En el hemisferio occidental, la Internacional Reaccionaria incluye el Brasil de Bolsonaro y algunos otros. En Medio Oriente, los principales miembros son familias dictaduras del Golfo; la dictadura egipcia de al-Sisi, tal vez la más dura en la historia de Egipto; e Israel, que hace tiempo que descartó sus orígenes socialdemócratas y se desplazó lejos a la derecha, el efecto previsto de la prolongada y brutal ocupación. Los acuerdos actuales entre Israel y las dictaduras árabes, que formalizan antiguas relaciones tácitas, son un paso significativo hacia la consolidación de la base de la Internacional Reaccionaria en el Medio Oriente. Los palestinos son pateados en la cara, el destino apropiado para quienes carecen de poder y no se postran a los pies de los amos naturales.
Al este, un candidato natural es la India, donde el Primer Ministro Modi está destruyendo la democracia secular del país y convirtiéndolo en un Estado racista nacionalista hindú, mientras aplasta a Cachemira. El contingente europeo incluye la “democracia iliberal” de Orban en Hungría y elementos similares en otras partes. La Internacional Reaccionaria también tiene un poderoso respaldo en las instituciones económicas mundiales dominantes.
Las dos internacionales abarcan una gran parte del mundo, una a nivel de Estados, la otra al nivel de movimientos populares.
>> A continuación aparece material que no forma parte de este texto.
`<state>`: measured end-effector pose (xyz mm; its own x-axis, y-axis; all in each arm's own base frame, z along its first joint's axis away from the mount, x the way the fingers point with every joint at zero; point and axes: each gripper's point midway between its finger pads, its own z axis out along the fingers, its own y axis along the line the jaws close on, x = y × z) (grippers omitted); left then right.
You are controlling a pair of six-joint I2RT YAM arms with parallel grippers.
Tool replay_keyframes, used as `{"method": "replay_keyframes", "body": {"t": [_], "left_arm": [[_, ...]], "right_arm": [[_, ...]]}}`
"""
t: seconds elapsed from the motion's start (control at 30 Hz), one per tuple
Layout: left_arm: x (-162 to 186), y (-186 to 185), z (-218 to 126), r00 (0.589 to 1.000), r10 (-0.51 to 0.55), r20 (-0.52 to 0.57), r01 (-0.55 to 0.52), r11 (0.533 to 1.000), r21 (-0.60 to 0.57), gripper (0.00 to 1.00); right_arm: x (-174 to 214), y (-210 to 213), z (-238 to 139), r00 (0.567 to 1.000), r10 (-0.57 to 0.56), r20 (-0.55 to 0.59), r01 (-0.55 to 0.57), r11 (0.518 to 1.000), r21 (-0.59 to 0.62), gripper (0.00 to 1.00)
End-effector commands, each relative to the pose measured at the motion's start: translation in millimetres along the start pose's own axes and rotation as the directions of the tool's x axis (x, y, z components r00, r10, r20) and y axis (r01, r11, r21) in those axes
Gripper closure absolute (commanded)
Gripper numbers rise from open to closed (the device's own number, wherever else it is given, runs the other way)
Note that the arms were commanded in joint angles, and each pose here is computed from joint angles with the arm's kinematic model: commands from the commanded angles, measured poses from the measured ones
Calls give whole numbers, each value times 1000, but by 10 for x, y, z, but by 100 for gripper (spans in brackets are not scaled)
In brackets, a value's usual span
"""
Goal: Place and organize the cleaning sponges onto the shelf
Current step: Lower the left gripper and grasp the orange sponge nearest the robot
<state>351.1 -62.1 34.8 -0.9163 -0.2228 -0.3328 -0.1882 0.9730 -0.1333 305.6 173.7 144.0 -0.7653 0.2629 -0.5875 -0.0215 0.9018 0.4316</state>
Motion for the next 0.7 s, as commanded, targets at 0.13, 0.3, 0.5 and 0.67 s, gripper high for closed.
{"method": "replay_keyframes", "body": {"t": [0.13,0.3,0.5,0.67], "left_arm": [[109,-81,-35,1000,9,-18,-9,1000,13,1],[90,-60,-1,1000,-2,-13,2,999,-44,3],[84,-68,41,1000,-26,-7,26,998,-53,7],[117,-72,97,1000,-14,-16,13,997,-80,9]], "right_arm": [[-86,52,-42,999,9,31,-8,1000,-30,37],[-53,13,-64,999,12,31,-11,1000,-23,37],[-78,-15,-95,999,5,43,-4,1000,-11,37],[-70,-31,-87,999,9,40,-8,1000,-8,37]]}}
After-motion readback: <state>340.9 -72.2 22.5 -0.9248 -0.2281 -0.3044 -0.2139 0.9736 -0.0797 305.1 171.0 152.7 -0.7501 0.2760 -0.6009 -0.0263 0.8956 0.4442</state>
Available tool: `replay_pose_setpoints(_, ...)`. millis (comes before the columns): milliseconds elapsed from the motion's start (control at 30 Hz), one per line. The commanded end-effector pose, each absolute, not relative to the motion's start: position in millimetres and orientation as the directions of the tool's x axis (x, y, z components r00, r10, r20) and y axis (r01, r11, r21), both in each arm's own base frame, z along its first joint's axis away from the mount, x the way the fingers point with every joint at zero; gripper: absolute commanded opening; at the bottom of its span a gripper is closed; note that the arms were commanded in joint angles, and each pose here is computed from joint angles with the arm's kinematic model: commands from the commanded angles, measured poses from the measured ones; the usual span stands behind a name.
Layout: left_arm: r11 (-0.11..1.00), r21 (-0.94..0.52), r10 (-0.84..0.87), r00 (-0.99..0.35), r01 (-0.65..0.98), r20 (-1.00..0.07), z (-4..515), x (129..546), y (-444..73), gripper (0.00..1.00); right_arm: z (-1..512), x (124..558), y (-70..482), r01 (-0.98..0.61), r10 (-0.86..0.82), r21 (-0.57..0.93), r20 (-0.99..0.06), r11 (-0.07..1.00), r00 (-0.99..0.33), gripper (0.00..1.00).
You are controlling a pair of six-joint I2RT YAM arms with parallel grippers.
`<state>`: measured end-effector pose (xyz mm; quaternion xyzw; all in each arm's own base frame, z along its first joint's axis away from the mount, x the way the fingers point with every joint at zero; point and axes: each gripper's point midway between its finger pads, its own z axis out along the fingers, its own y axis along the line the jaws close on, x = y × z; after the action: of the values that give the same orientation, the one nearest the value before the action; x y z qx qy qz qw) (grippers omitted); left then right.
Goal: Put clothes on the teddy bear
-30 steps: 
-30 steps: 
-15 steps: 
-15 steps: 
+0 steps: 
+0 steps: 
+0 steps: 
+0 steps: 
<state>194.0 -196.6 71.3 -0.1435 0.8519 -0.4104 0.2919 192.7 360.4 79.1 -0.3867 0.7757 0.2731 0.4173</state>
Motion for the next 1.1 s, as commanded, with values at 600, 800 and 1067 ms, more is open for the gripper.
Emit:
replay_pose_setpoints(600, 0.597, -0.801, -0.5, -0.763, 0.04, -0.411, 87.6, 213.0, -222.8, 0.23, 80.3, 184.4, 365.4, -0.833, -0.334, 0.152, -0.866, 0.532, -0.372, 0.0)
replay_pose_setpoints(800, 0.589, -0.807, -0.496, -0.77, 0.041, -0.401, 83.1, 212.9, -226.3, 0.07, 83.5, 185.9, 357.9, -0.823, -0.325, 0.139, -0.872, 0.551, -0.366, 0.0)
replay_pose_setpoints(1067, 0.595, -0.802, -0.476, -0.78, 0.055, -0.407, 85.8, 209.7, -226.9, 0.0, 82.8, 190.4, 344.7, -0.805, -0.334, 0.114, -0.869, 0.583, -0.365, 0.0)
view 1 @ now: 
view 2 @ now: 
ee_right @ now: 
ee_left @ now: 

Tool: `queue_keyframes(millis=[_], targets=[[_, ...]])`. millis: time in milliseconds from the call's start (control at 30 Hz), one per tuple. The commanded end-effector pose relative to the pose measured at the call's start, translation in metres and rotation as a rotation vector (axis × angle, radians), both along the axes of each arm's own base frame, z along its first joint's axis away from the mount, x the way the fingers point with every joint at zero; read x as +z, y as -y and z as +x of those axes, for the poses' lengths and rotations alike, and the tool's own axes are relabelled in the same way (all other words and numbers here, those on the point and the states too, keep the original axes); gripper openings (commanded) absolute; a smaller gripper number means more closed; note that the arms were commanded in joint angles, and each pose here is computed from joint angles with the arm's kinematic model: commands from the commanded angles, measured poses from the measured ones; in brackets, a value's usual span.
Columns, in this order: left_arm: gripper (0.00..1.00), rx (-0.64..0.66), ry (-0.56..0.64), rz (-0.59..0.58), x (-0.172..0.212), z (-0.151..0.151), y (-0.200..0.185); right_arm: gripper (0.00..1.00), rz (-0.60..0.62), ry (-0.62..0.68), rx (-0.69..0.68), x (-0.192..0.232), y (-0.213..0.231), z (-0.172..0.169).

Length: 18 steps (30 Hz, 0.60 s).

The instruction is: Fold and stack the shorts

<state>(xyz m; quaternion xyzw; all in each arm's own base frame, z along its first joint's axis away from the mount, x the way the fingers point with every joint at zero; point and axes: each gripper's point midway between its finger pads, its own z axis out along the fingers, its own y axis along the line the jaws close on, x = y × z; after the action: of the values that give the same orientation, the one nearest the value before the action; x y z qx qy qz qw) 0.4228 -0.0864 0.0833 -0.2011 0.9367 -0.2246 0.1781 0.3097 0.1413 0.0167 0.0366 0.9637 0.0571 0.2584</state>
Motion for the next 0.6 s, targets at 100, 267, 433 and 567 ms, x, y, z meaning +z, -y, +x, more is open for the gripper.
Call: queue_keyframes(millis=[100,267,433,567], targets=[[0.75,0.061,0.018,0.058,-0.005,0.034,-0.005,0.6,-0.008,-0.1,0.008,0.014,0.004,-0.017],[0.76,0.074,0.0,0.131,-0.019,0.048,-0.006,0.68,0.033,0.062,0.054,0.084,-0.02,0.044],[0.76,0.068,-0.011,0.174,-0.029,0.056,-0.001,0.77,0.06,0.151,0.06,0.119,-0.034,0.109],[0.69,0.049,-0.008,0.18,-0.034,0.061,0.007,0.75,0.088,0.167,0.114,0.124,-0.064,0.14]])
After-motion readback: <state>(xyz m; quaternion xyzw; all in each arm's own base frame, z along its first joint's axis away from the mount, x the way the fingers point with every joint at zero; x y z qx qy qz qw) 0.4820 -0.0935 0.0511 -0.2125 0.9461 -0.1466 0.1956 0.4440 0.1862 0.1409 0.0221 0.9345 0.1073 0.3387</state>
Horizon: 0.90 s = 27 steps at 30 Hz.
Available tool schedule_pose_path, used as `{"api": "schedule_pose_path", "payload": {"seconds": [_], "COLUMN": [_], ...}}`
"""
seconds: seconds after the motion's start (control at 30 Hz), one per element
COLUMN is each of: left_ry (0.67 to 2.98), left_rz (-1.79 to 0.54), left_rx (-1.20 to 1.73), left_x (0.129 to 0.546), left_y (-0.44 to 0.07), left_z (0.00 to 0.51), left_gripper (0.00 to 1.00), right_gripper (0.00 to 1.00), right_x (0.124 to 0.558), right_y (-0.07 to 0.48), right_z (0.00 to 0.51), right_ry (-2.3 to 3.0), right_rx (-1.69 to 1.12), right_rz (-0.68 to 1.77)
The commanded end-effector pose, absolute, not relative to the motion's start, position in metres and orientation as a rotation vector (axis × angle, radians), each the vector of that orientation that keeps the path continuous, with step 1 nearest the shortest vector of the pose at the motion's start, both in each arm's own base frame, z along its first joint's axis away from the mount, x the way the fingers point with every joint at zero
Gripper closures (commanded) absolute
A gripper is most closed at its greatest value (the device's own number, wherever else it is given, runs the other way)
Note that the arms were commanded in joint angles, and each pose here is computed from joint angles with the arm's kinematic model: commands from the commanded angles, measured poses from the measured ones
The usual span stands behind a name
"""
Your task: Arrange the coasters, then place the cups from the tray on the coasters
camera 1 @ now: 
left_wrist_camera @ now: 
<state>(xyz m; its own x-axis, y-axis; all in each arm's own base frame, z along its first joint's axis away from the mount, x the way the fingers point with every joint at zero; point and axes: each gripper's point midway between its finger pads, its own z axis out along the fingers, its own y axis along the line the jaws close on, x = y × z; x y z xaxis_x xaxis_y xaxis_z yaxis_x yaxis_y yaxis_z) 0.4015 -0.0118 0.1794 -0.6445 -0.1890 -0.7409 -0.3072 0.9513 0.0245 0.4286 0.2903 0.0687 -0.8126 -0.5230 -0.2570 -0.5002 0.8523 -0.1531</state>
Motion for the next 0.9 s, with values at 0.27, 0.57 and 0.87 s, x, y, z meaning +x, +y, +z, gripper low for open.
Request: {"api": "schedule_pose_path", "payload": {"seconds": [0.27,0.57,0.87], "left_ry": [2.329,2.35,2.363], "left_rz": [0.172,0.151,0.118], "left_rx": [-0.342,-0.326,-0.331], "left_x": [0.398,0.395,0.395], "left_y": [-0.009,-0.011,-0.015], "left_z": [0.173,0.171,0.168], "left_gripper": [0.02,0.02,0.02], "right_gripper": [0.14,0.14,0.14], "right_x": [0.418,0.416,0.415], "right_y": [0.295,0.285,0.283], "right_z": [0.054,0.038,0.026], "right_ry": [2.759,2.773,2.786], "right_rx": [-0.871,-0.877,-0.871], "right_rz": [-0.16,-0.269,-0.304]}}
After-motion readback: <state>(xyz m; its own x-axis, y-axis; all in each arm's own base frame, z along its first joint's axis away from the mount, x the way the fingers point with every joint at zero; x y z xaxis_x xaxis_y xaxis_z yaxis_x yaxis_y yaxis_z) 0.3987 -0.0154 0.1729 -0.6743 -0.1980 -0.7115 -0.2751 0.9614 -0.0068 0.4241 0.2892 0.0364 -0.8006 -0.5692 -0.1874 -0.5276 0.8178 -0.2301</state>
Cada una es un representativo prominente de fuerzas sociales mucho más amplias, que tienen imágenes del mundo muy contrapuestas que deberían emerger de la pandemia actual. Una de esas fuerzas está trabajando implacablemente para construir una versión más dura del sistema neoliberal global del cual se han beneficiado enormemente, con medidas de vigilancia y control más intensas. La otra mira hacia adelante a un mundo de justicia y paz, con energías y recursos dirigidos a servir las necesidades humanas en lugar de las demandas de una pequeña minoría. Es una especie de lucha de clases a escala global, con muchas facetas e interacciones complejas.
No es exagerado decir que el destino del experimento humano depende del resultado de esta lucha.